[PATCH 14/17] multistart: use b4_accept instead of action post-processin

bison-patches

[Date Prev][Date Next][Thread Prev][Thread Next][Date Index][Thread Index]

[PATCH 14/17] multistart: use b4_accept instead of action post-processin

From:	Akim Demaille
Subject:	[PATCH 14/17] multistart: use b4_accept instead of action post-processing
Date:	Sun, 20 Sep 2020 10:37:46 +0200

For each start symbol, generate a parsing function with a richer
return value that the usual of yyparse.  Reserve a place for the
returned semantic value, in order to avoid having to pass a pointer as
argument to "return" that value.  This also makes the call to the
parsing function independent of whether a given start-symbol is typed.

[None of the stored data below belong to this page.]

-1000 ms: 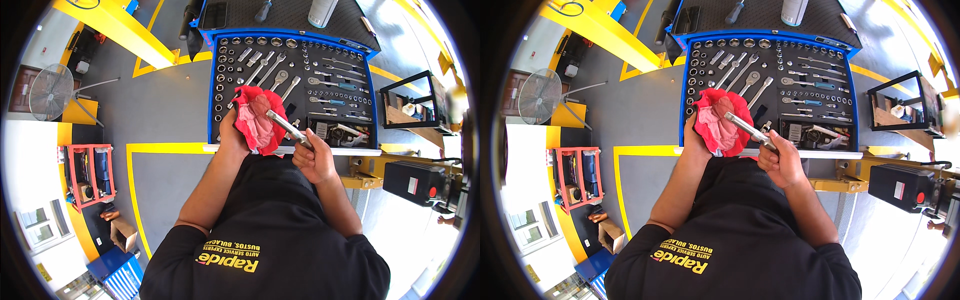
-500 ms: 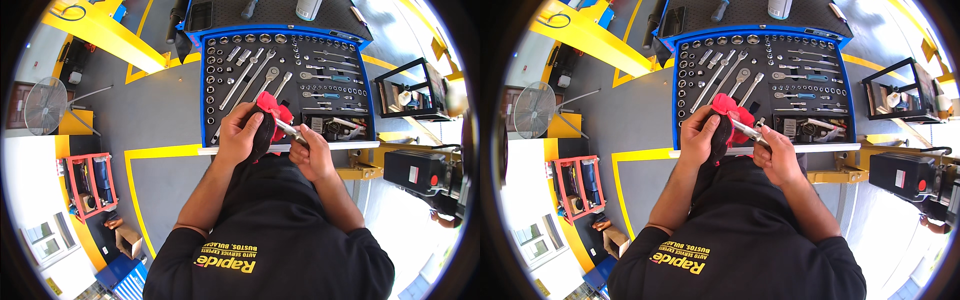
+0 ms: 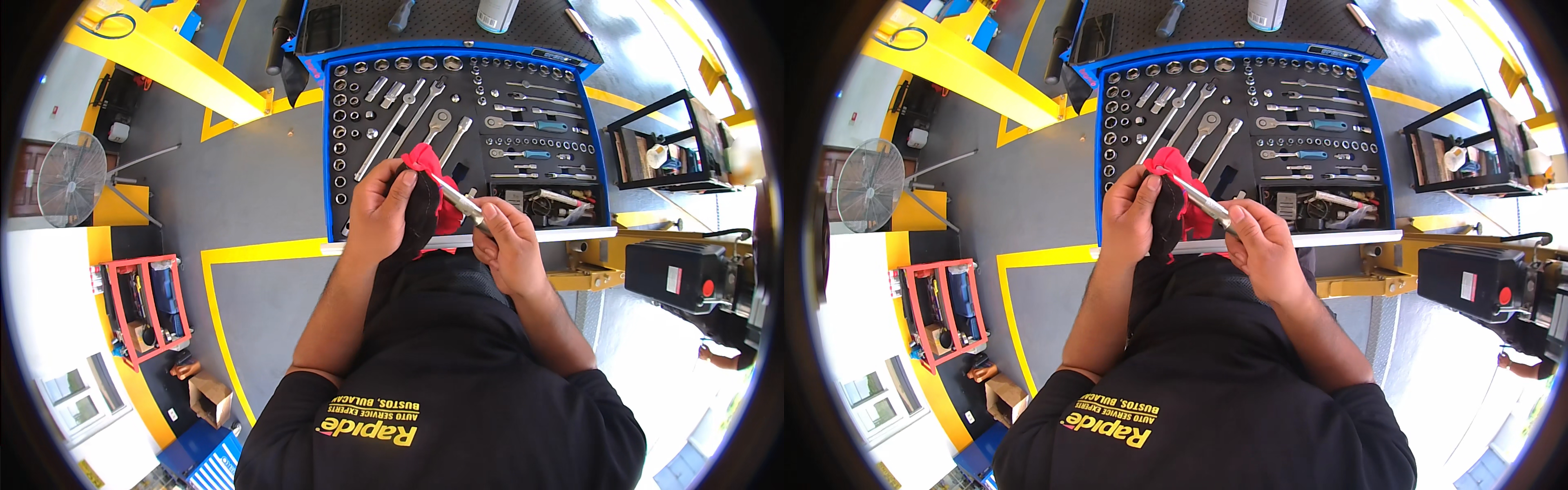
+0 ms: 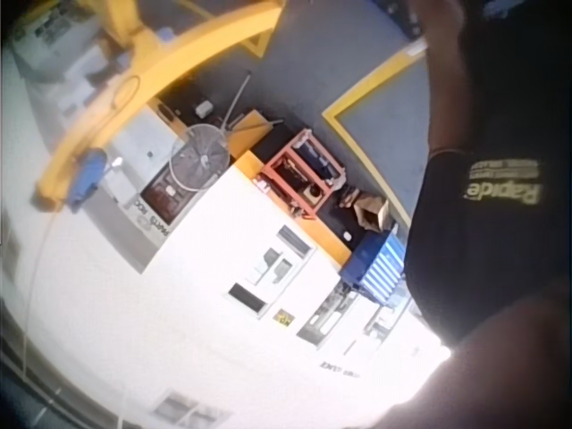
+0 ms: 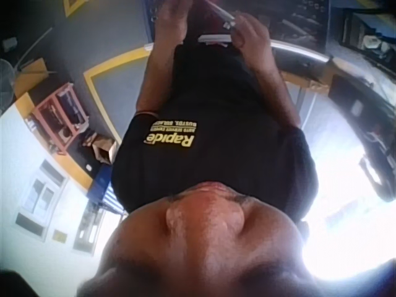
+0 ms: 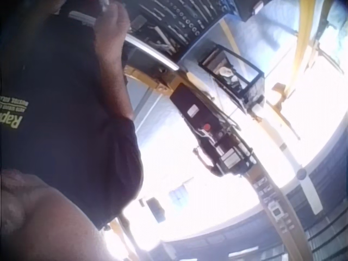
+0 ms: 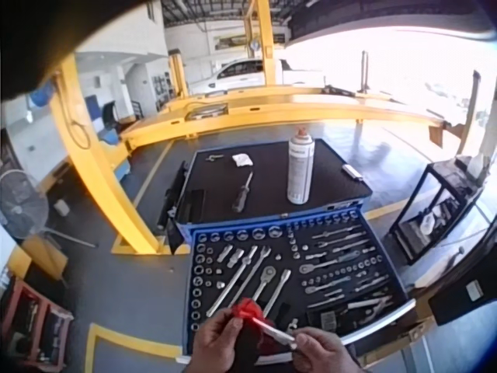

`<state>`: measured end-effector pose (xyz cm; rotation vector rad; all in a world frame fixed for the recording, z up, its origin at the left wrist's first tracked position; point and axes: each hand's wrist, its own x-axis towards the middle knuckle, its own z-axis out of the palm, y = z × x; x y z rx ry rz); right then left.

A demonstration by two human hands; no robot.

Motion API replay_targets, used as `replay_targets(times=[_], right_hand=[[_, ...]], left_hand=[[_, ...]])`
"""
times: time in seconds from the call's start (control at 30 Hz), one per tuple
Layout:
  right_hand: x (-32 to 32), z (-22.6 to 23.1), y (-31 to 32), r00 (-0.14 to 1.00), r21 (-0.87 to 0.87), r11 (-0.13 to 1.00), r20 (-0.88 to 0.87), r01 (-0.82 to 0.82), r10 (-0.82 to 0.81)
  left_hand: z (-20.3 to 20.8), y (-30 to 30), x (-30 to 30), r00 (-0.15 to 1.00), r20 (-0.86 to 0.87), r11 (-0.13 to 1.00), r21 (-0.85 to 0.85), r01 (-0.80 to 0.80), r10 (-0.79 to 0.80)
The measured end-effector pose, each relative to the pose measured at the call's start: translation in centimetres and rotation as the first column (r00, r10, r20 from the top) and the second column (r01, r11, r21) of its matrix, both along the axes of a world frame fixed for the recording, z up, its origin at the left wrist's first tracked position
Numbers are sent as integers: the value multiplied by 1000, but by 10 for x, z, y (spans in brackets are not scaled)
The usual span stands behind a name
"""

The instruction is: The person wipes various metal tools, including sockets and wrenches, with a red cloth over an open tool drawer. The person picks up each tool, wipes it, and places it back into the drawer.

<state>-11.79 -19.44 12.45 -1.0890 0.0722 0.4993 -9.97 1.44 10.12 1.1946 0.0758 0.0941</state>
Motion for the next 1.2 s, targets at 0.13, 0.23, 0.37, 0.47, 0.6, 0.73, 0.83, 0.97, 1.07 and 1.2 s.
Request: replay_targets(times=[0.13,0.23,0.37,0.47,0.6,0.73,0.83,0.97,1.07,1.2], right_hand=[[-1,4,0,1000,-34,999,-4,-15,15],[-2,5,8,996,-148,989,89,-10,24],[0,3,7,990,135,990,-144,34,-14],[2,-2,-4,973,277,961,-226,21,44],[3,2,-9,978,266,964,-201,-8,64],[1,0,-11,974,270,963,-224,21,42],[2,0,-13,972,284,959,-226,6,61],[0,-3,-15,970,290,957,-220,-34,101],[-3,-2,-11,986,191,981,-156,-32,62],[-6,0,-2,995,25,997,-68,-75,77]], left_hand=[[1,5,-1,998,64,999,45,-3,0],[-14,11,0,997,64,996,-73,55,-50],[-8,12,3,990,-135,971,-240,1,-34],[7,14,2,987,-150,798,-601,-47,-55],[-18,34,7,993,-87,725,-688,-6,-74],[6,11,-7,995,-26,736,-675,53,-94],[5,2,-17,980,176,774,-607,178,-88],[-2,7,-12,937,156,440,-850,289,-314],[10,2,-14,977,-32,732,-667,137,-212],[6,-4,-16,994,-24,906,-415,87,-106]])
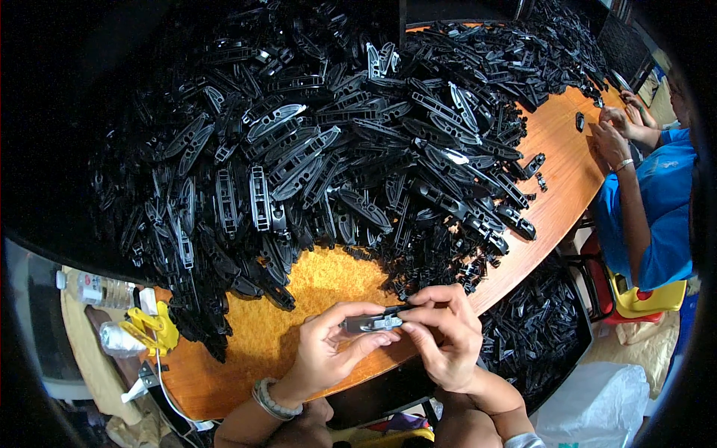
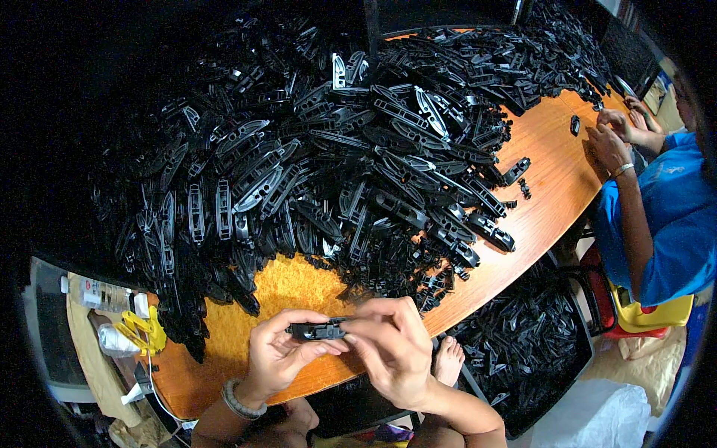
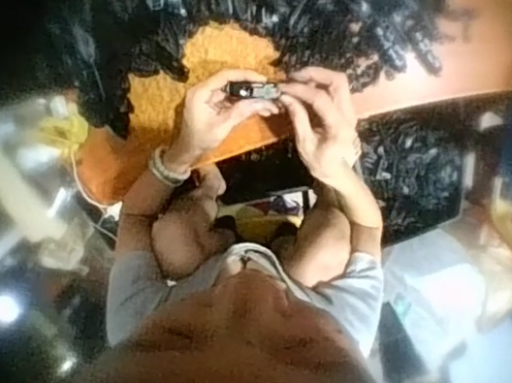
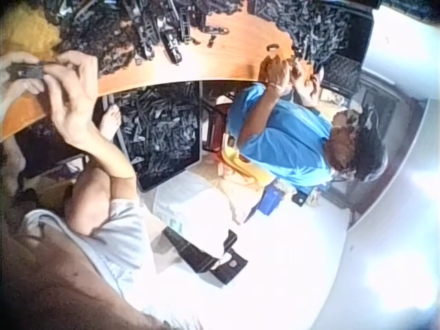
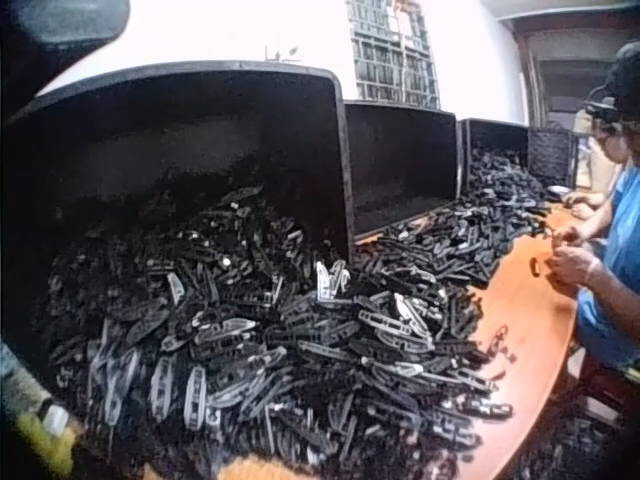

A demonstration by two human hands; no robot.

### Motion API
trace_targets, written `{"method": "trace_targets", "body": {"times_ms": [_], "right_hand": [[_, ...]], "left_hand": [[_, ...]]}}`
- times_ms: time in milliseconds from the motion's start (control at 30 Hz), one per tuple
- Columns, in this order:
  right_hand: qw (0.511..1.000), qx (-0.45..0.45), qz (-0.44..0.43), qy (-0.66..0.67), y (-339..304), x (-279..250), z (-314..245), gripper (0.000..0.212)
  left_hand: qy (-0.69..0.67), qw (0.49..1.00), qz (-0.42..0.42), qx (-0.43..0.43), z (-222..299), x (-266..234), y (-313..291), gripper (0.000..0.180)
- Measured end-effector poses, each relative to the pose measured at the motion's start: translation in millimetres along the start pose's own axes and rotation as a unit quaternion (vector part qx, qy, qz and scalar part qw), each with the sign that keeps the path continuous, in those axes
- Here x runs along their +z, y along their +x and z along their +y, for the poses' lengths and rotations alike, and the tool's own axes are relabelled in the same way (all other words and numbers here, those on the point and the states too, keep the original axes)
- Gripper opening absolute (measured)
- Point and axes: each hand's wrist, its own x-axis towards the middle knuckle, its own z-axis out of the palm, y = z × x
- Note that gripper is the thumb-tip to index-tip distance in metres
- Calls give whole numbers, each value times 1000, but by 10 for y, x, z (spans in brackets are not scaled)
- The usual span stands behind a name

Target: The person repeatedly assembles plastic components by attaching small plastic clips into larger plastic pieces by hand.

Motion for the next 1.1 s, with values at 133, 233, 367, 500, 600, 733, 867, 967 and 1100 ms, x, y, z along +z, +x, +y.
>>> {"method": "trace_targets", "body": {"times_ms": [133, 233, 367, 500, 600, 733, 867, 967, 1100], "right_hand": [[996, -67, -38, -54, 33, -25, -31, 26], [990, 54, -128, 16, -24, -63, -31, 28], [992, 38, -120, 14, -26, -63, -12, 27], [991, 24, -126, 49, -23, -63, 90, 26], [995, -25, -90, 29, -60, -76, 221, 27], [968, -156, -186, 59, -82, -21, 106, 29], [899, -88, -407, 136, -282, -114, 32, 26], [957, -113, -260, 56, -279, -259, 172, 15], [966, -68, -119, -221, -115, -338, 14, 20]], "left_hand": [[-1, 1000, 21, 0, 13, -21, 3, 20], [153, 988, -1, 33, 56, -6, 1, 12], [124, 992, 9, 24, 71, -2, -12, 15], [274, 956, -32, 96, 148, -276, 196, 13], [491, 838, 46, 232, 262, -226, 640, 26], [694, 655, 0, 299, 329, -268, 1093, 44], [662, 656, 20, 361, 321, -312, 1068, 34], [512, 804, 75, 294, 231, -231, 749, 29], [425, 883, 109, 164, 239, -188, 219, 24]]}}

For instance, if the grammar file contains:

    %type <int> expression
    %start input expression

(so "input" is valueless) we get

    typedef struct
    {
      int yystatus;
    } yyparse_input_t;

    yyparse_input_t yyparse_input (void);

    typedef struct
    {
      int yyvalue;
      int yystatus;
    } yyparse_expression_t;

    yyparse_expression_t yyparse_expression (void);

This commit also changes the implementation of the parser termination:
when there are multiple start symbols, it is the initial rules that
explicitly YYACCEPT.  They do that after having exported the
start-symbol's value (if it is typed):

  switch (yyn)
    {
  case 1: /* $accept: YY_EXPRESSION expression $end  */
  { ((*yyvalue).TOK_expression) = (yyvsp[-1].TOK_expression); YYACCEPT; }
    break;

  case 2: /* $accept: YY_INPUT input $end  */
  { YYACCEPT; }
    break;

I have tried several ways to deal with termination, and this is the
one that appears the best one to me.  It is also the most natural.

* src/scan-code.h, src/scan-code.l (obstack_for_actions): New.
* src/reader.c (grammar_rule_check_and_complete): Generate the actions
of the rules for each start symbol.

* data/skeletons/bison.m4 (b4_symbol_slot): New, with safer semantics
than type and type_tag.
* data/skeletons/yacc.c (b4_accept): New.
Generates the body of the action of the start rules.
(_b4_declare_sub_yyparse): For each start symbol define a dedicated
return type for its parsing function.
Adjust the declaration of its parsing function.
(_b4_define_sub_yyparse): Adjust the definition of the function.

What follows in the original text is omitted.